Susan Swedo, the neurologist at the National Institutes of Health who first described the disease, has implied that she doubted Pandas or a similar syndrome could be responsible for the symptoms in Le Roy. The phenomenon is rare enough that the odds of so many students suffering from it at once, all in one high school, were almost impossible.

 

Oh...but she already said she can't comment one way of the other on the girls, as she has not examined them. But she supposedly says PANDAS is so "rare" that an outbreak couldn't occur?

 

Apparently Swedo forgot about this little PANDAS outbreak (or doesn't it count because PANDAS wasn't discovered yet?):

"In the 1980s, an outbreak of Group A streptococcal tonsillitis in Rhode Island was associated with a 10‐fold increase in the incidence of motor tics (without chorea);4 the concept of post‐streptococcal tics was born. Subsequent identification of further patients led to the development of a new acronym: PANDAS (paediatric autoimmune neuropsychiatric disorders associated with streptococcal infections).12 " http://qjmed.oxfordjournals.org/content/96/3/183.full

 

Actually, it doesn't appear that Swedo was "quoted" at all; note this author's use of the term "implied." <_<

 

 

And the saddest part is that Swedo never implied anything. She was quite clear about what she was saying (that she couldn't comment, because she hadn't examined any of the children.)

 

It really does look like DENT has paid someone...it just doesn't make sense that so many organizations would ignore actual test results. What happened to evidence-based practice? Seems like actually evidence doesn't count in this case.

 

BTW, welcome LeRoyMom.

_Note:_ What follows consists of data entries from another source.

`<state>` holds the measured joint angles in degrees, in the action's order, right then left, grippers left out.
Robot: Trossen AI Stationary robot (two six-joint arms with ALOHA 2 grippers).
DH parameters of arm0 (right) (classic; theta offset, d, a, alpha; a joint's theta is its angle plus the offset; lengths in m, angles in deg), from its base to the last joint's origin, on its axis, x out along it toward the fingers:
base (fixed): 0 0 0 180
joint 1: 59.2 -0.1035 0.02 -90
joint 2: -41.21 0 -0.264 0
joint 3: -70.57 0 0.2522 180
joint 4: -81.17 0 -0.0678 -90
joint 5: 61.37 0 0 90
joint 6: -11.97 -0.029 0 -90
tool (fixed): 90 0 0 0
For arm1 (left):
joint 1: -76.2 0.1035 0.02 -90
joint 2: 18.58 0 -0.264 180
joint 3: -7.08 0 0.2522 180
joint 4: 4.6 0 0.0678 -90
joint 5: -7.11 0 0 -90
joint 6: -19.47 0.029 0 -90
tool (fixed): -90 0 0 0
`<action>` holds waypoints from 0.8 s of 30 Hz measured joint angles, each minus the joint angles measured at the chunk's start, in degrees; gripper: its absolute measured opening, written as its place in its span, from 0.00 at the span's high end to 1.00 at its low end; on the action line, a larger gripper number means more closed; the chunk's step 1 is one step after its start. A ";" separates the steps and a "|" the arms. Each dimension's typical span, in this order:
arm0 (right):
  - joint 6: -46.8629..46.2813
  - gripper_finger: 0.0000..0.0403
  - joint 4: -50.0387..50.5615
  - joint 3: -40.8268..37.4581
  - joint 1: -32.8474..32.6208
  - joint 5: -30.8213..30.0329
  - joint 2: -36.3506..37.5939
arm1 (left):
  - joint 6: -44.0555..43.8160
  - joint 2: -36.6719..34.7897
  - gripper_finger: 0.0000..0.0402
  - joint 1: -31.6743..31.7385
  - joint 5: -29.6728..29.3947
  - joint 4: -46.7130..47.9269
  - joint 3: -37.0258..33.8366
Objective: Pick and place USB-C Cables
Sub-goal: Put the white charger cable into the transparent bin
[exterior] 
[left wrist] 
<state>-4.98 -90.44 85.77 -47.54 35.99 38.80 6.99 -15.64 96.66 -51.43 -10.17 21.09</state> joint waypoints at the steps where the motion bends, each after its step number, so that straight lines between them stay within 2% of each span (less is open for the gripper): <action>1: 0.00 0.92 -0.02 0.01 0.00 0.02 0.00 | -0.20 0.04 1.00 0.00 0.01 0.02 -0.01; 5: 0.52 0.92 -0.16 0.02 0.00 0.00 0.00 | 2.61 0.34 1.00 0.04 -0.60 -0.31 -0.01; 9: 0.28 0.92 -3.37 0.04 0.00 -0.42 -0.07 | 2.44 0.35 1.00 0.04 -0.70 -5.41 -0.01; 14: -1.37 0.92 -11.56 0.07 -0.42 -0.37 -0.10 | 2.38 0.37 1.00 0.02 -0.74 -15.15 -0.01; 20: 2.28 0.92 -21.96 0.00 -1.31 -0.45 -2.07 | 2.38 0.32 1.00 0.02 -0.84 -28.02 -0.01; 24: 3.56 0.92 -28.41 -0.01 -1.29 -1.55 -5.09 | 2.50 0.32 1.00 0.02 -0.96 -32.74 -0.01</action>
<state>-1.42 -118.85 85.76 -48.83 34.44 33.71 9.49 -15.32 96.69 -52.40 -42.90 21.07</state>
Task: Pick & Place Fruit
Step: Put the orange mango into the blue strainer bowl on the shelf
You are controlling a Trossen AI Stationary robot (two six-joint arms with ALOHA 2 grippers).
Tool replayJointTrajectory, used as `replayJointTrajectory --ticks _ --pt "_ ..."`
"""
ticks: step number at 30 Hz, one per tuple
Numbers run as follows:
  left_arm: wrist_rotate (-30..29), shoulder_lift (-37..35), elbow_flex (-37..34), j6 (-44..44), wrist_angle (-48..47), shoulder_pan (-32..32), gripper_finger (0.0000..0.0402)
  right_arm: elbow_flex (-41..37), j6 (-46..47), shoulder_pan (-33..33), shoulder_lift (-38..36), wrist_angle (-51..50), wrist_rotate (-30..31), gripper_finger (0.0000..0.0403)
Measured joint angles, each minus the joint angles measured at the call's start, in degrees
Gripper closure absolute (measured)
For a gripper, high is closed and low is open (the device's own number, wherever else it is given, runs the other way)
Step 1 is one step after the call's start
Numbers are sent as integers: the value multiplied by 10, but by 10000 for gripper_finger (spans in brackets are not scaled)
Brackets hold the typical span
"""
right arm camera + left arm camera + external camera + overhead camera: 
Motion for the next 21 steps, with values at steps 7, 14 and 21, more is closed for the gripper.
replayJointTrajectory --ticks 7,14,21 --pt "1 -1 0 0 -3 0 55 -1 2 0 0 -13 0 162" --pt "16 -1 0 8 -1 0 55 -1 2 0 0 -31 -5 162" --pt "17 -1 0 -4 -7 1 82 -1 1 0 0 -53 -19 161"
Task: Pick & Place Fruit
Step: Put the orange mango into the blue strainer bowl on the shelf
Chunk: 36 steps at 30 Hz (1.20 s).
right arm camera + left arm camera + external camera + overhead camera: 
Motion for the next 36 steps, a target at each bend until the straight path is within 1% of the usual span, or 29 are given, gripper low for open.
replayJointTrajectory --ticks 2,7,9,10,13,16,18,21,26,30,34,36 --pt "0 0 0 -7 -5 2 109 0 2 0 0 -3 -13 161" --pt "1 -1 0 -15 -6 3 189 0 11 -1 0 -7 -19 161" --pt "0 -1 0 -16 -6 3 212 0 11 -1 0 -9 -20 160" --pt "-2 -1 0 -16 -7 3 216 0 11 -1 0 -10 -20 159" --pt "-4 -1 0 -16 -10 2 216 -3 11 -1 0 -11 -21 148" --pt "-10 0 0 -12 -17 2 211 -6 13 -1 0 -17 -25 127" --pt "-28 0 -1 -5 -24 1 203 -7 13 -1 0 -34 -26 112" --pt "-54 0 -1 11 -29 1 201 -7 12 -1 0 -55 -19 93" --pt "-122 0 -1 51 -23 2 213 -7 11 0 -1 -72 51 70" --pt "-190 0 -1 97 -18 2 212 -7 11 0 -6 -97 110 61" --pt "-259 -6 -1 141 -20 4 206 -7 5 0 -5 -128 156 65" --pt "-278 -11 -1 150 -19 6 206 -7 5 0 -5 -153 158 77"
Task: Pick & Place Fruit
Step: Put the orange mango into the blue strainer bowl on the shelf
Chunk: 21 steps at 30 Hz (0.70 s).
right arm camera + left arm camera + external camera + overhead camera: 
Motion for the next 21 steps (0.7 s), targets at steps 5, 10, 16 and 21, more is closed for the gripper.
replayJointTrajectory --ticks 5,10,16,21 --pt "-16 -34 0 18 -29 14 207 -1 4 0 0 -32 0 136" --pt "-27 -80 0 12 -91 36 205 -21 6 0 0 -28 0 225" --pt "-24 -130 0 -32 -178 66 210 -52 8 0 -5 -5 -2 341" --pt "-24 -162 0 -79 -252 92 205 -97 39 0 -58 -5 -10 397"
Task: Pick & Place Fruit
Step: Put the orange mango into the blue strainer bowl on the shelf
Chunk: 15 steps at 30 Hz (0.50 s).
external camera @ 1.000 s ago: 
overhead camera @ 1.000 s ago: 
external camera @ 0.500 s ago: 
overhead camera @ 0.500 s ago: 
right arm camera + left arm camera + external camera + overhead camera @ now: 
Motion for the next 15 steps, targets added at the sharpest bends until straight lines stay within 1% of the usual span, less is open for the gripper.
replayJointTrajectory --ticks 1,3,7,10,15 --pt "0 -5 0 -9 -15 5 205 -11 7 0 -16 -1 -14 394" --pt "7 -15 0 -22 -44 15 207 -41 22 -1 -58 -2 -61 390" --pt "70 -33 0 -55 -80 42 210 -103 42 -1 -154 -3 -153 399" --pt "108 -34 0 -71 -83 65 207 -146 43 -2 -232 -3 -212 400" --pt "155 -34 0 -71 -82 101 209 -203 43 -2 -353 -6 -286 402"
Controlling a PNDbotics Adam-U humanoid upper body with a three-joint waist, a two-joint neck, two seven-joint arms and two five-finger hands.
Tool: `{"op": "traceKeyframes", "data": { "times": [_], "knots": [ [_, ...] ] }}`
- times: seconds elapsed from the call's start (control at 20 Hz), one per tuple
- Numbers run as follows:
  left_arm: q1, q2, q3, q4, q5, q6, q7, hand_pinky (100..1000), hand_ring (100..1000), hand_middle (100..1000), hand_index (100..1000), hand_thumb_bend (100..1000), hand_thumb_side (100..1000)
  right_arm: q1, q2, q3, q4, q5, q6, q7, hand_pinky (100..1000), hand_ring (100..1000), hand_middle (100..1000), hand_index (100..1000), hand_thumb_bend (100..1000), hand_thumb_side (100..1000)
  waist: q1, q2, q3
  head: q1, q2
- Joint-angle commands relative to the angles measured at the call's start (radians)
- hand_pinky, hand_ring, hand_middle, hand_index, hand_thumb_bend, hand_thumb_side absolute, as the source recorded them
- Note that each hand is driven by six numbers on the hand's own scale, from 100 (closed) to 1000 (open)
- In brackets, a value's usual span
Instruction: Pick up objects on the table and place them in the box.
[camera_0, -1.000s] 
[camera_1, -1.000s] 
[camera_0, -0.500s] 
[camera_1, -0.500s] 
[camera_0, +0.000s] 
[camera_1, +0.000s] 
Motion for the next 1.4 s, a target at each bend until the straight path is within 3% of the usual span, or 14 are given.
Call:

I'm glad you found us.

 

I noticed that you mentioned that there was only 1 band positive for Lyme (41.) That is a specific band for Lyme, and my DS had only that one. Because of symptoms, plus the fact that DH tested CDC positive for Lyme, and my other DS and I also were positive (symptom based...Lyme is a clinical dx), we decided to start tx. At first, nothing positive came of it (for the lyme), until about 1/2 a year later, when we realized that my DS's stretch marks were really bartonella (another tick-borne disease.) Anyway, there are a lot of tick borne diseases, and the Western Blot is a very inaccurate test. MycoPlasma Pneumonia can be a co-infection of lyme (as is bartonella.) MycoP is very hard to treat, and we also have it in our family. Our LLMD is helping treat that. I am still trying to get over it after 1 1/2 years.

 

My DS who only had 1 band positive (41) turned out to have clinical signs of bartonella (stretch marks), became positive for erlichiosis (at a later time), and may also have babesia based on the symptoms. This is all in addition to strep.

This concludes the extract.